Why asking my friend this question could have cost me a friendship

Last updated: 07/07/2015 14:08 by KeepingItReal to KeepingItReal's Blog
Filed under: MummyBloggers
I made a cardinal sin this weekend – one which I vowed I would never, ever make.

I asked a recently married friend when she planned to start a family.

In my defence, I got caught up in the moment and fell victim to the second glass of wine I’d had while celebrating the baptism of a mutual friend’s first baby.

But, still.

I became the woman other women love to hate -  the busybody who must be so bored of her own life she feels the need to dissect other people's lives and choices.

I don’t blame her for thinking that way, I’ve done it myself. Hell, I’ve enjoyed doing it.

With one ill-advised question, I went from friend to foe in an instant.

And I knew what she was thinking,

“It’s alright for you. You have a child and you’ve decided to stop at one. You think it’s that easy.”

I don’t. I don’t think it’s that easy, but with the condescending squeeze I administered to her knee and the too-wide smile I flashed at her as I asked when she intended to have her first, I can see how she thinks so.

I know - where is my sisterly solidarity and common sense?

Asking a woman, no matter how close she is to you, if she ever intends to become a mum after a certain point in life is akin to asking for details on her sex life or enquiring about the promotion she failed to get across the christening font.

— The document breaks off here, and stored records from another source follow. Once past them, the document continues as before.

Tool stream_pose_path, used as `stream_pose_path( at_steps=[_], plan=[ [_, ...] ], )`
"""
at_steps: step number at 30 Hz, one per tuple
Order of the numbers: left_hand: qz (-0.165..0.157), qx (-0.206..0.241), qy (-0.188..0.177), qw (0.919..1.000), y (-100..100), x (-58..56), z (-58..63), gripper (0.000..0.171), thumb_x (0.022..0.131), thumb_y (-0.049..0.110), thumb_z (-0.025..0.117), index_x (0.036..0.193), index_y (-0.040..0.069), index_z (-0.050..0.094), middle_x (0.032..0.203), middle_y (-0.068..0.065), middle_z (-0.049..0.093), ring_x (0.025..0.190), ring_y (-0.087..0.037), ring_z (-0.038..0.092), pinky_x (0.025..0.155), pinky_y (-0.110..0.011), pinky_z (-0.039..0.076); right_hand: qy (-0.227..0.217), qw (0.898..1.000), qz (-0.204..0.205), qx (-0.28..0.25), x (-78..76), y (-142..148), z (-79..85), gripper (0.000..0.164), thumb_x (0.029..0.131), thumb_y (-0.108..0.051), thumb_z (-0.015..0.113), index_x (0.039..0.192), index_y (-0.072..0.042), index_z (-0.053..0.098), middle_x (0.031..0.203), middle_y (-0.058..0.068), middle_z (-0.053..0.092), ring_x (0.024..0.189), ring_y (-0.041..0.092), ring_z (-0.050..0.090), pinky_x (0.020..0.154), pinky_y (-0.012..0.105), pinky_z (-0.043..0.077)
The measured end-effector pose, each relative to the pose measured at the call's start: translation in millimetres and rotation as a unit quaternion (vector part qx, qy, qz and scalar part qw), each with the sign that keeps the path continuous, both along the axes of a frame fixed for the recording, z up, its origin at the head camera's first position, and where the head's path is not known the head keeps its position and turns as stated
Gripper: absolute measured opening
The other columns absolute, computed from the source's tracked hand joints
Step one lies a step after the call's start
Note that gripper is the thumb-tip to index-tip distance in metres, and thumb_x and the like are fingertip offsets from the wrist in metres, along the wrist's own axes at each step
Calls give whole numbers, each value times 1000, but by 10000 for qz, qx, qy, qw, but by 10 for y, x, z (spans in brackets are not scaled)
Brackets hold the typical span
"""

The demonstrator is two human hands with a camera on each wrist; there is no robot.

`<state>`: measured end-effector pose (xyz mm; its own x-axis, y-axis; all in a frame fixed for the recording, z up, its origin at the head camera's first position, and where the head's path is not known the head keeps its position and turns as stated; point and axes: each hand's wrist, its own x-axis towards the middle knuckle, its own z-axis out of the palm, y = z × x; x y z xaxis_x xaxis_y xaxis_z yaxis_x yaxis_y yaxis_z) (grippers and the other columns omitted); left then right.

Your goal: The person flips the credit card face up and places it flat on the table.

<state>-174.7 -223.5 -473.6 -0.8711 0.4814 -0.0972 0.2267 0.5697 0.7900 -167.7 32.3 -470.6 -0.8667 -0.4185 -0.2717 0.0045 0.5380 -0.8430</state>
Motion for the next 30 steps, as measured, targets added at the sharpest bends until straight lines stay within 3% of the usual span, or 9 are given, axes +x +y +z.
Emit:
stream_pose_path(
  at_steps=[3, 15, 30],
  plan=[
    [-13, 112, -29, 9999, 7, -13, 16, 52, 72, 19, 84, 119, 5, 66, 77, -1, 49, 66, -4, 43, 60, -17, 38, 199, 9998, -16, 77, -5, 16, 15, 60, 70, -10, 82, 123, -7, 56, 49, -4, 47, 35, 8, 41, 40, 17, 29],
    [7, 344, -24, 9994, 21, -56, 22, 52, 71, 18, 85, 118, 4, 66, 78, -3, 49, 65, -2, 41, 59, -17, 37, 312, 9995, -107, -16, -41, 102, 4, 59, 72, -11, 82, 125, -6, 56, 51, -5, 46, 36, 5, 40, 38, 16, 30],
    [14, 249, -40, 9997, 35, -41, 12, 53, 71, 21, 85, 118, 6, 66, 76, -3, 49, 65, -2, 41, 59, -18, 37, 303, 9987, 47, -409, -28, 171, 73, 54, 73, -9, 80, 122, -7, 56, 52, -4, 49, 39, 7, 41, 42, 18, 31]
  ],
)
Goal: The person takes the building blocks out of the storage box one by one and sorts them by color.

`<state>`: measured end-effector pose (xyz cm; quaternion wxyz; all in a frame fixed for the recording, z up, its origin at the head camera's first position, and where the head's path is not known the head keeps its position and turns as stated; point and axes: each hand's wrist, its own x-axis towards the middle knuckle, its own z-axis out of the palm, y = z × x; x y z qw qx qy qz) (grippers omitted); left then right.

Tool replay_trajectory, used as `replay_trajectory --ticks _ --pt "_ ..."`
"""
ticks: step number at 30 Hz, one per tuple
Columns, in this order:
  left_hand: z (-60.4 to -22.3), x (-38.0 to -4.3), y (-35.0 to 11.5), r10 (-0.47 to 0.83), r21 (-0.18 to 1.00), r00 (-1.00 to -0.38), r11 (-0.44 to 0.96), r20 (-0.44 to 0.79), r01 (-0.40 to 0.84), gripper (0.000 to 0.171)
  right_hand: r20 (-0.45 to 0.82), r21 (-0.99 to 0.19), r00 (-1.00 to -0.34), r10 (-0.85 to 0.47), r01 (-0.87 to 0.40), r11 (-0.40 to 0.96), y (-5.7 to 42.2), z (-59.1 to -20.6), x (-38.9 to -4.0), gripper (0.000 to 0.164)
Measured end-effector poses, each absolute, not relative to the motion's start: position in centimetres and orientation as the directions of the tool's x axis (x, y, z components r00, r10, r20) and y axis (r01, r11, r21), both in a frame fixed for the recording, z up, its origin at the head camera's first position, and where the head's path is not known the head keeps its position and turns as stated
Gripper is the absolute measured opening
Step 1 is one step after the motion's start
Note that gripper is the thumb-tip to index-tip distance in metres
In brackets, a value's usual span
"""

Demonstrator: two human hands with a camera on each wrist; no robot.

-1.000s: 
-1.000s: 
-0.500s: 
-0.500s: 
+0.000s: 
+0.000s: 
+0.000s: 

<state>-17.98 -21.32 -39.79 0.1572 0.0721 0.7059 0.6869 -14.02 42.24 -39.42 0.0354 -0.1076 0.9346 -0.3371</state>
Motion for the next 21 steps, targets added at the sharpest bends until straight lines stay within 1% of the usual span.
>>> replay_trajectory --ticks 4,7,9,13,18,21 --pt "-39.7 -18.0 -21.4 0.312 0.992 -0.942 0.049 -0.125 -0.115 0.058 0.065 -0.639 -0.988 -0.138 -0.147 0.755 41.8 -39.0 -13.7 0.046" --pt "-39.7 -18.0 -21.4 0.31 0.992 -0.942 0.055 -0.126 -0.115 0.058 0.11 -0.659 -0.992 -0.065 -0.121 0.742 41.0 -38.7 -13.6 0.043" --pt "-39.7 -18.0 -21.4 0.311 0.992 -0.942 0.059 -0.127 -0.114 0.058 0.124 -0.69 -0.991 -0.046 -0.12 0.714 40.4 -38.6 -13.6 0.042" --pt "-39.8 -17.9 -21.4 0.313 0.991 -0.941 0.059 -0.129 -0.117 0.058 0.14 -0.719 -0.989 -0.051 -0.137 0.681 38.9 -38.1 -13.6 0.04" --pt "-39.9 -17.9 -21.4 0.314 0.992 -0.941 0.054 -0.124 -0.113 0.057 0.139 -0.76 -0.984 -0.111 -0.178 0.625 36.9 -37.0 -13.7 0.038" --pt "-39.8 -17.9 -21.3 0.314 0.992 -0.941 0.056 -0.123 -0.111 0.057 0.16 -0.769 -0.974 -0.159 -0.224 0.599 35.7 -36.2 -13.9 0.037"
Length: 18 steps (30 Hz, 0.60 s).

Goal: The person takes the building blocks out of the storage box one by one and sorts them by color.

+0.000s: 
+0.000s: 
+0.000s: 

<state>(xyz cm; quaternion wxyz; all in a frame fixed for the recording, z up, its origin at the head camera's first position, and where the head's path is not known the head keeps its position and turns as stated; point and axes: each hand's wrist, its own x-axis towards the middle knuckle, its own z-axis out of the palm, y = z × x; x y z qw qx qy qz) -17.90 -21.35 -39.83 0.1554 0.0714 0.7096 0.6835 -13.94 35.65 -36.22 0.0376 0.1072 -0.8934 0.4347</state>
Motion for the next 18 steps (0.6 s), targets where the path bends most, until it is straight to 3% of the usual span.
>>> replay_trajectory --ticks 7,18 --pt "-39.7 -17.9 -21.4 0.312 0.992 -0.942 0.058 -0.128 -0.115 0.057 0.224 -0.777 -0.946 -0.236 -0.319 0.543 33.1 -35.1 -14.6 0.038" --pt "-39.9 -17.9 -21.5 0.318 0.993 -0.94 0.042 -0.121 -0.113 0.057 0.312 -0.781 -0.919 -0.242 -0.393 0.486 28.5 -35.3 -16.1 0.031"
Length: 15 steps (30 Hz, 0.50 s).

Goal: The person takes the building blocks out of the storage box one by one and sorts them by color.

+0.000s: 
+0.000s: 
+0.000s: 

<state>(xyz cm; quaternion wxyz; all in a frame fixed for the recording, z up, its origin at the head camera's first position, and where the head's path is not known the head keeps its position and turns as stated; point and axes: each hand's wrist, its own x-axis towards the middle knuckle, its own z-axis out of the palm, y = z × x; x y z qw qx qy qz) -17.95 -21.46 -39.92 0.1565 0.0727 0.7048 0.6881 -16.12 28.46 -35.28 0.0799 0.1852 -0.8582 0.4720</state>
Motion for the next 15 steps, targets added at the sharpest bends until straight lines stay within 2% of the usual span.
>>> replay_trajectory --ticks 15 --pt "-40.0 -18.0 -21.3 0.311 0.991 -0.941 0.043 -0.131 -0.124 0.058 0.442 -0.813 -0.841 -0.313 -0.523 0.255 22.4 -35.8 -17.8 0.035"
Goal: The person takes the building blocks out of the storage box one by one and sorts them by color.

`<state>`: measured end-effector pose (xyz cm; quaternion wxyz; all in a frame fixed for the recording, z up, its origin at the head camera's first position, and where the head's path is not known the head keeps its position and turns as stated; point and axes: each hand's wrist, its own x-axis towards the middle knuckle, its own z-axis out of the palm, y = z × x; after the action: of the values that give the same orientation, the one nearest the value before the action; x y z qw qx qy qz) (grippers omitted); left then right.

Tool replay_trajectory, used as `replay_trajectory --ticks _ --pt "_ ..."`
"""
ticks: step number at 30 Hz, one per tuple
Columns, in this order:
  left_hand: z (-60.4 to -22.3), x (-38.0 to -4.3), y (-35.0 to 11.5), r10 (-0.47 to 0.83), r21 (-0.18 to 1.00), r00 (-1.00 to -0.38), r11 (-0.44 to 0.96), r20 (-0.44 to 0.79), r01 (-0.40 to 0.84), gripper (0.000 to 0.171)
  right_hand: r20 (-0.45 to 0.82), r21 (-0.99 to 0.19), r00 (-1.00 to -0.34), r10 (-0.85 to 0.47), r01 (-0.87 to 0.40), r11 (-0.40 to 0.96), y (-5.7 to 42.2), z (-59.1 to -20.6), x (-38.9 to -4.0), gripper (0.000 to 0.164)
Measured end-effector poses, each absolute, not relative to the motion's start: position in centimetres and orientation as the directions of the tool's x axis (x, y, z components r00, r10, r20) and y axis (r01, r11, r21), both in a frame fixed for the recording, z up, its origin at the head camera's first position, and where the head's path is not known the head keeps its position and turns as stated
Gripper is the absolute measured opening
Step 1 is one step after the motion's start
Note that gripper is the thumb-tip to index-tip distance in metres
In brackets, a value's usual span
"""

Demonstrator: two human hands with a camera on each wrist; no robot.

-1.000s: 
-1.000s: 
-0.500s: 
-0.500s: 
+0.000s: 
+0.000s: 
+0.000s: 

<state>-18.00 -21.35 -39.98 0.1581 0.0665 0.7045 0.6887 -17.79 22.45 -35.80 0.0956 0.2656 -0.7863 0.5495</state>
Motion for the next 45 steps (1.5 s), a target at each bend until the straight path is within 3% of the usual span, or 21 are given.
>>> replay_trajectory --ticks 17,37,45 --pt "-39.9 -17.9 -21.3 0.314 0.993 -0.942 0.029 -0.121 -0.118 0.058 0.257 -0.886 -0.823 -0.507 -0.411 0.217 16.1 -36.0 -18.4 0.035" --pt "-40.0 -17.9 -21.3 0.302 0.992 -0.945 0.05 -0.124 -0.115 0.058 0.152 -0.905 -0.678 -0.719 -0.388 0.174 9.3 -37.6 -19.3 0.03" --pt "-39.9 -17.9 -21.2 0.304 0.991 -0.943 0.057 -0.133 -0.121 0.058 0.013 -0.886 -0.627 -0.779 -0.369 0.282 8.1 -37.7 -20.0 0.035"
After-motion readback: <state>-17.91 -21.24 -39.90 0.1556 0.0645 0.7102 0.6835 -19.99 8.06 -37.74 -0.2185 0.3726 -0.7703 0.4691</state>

But you have to hear me out.

My friend has the personality I wished I had when I learned I was pregnant.

Effortlessly warm, endlessly patient and incredibly selfless, my friend is the woman I channel when I’m listening to Ella’s stories, dealing with her tantrums or putting myself last each and every single time.

The admiration I felt as I watched her cradle our friend’s baby son to her chest resulted in a case of word vomit so spectacular, I felt queasy for days after.

And coming from a woman who made a conscious decision to stop at one just adds insult to injury.

Why?

Because it seems that I think the decision to have children can be determined with the flick of a switch.

‘I will have a baby’ versus ‘I will not have a baby’ – simple as that.

It’s not.

I know it’s not and yet there I was grinning inanely into her somewhat stunned face as she attempted to comprehend my complete indiscretion in a crowd of people.

Issues of fertility, motherhood or family planning are no one’s business but your own and they certainly shouldn’t be the concern of a woman who can’t handle more than half a glass of Rosé and some christening cake.

But she’ll forgive me because she’s a better person than I am.